Let's verify this. Here's a simple program.

struct Big {
  int a[10000];
};

Big process(int n, int c)
{
  Big big;
  for (int i = 0; i < 10000; i++)
    big.a[i] = n + i;
  return big;
}

void process(int n, int c, Big& big)
{
  for (int i = 0; i < 10000; i++)
    big.a[i] = n + i;
}

Now I'll compile it with the XCode compiler on my MacBook. Here's the relevant output for the return version:

    xorl    %eax, %eax
    .align  4, 0x90
LBB0_1:                                 ## =>This Inner Loop Header: Depth=1
    leal    (%rsi,%rax), %ecx
    movl    %ecx, (%rdi,%rax,4)
    incq    %rax
    cmpl    $10000, %eax            ## imm = 0x2710
    jne     LBB0_1
## BB#2:
    movq    %rdi, %rax
    popq    %rbp
    ret

and for the reference version:

    xorl    %eax, %eax
    .align  4, 0x90
LBB1_1:                                 ## =>This Inner Loop Header: Depth=1
    leal    (%rdi,%rax), %ecx
    movl    %ecx, (%rdx,%rax,4)
    incq    %rax
    cmpl    $10000, %eax            ## imm = 0x2710
    jne     LBB1_1
## BB#2:
    popq    %rbp
    ret

Even if you don't read assembly language code, you can see the similarity. There is perhaps one instruction's difference. This is with -O1 . With optimization off, the code is longer, but still almost identical. With gcc version 4.2, the results are very similar.

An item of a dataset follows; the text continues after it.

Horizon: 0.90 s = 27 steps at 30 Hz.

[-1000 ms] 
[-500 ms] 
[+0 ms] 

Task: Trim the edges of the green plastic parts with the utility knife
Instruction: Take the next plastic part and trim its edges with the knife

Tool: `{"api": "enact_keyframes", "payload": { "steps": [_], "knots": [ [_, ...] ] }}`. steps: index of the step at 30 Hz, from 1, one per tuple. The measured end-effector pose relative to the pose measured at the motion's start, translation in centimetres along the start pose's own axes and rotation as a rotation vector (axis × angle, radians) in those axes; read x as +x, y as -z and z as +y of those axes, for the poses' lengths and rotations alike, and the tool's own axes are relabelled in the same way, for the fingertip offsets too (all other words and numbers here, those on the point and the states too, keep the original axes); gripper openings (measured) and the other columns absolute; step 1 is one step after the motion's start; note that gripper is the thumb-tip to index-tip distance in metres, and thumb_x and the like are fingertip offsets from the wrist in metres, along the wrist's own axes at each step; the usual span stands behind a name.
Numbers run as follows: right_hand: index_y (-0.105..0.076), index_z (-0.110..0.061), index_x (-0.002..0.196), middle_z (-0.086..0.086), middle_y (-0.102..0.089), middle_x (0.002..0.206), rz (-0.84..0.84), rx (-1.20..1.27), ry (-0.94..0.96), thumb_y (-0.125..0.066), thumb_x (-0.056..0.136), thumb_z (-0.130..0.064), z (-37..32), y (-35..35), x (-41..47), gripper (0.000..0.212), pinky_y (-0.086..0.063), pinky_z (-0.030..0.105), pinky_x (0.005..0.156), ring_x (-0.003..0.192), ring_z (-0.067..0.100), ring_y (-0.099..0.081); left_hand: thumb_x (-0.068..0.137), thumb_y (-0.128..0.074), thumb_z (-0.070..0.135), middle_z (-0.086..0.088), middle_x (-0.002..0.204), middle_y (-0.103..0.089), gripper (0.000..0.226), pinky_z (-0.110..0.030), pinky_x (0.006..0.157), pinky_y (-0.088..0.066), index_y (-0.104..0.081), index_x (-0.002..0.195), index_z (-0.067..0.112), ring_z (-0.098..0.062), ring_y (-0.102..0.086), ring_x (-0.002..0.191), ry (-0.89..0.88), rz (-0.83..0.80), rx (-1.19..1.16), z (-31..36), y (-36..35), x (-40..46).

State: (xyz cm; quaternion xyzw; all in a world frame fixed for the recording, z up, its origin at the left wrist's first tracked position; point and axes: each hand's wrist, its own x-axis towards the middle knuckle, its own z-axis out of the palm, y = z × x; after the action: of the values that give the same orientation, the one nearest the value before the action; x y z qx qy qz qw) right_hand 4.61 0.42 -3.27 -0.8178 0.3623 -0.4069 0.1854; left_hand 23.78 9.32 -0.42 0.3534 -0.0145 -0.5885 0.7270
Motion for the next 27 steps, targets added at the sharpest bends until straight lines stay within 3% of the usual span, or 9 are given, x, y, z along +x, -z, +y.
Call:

So you should tell your friends "no". Using a return value with a modern compiler has no penalty.

Answer 7

To me, the passing of a non-const pointer means two things:

• The parameter may be changed in-place (you can pass a pointer to a struct member and obviate assignment);
• The parameter needs not be returned if null is passed.

The latter may allow to avoid a whole possibly expensive branch of code that calculates its output value because it is not desired anyway.

I see this as an optimization , that is, something which is done when performance impact is measured or at least estimated. Otherwise I prefer as immutable data as possible, and as pure functions as possible, to simplify correct reasoning about the program's flow.

Usually correctness beats performance, so I'd stay with clear separation of (const) input parameters and a return struct, unless it's obviously or provably hampers performance or code readability.

(Disclaimer: I don't usually write in C.)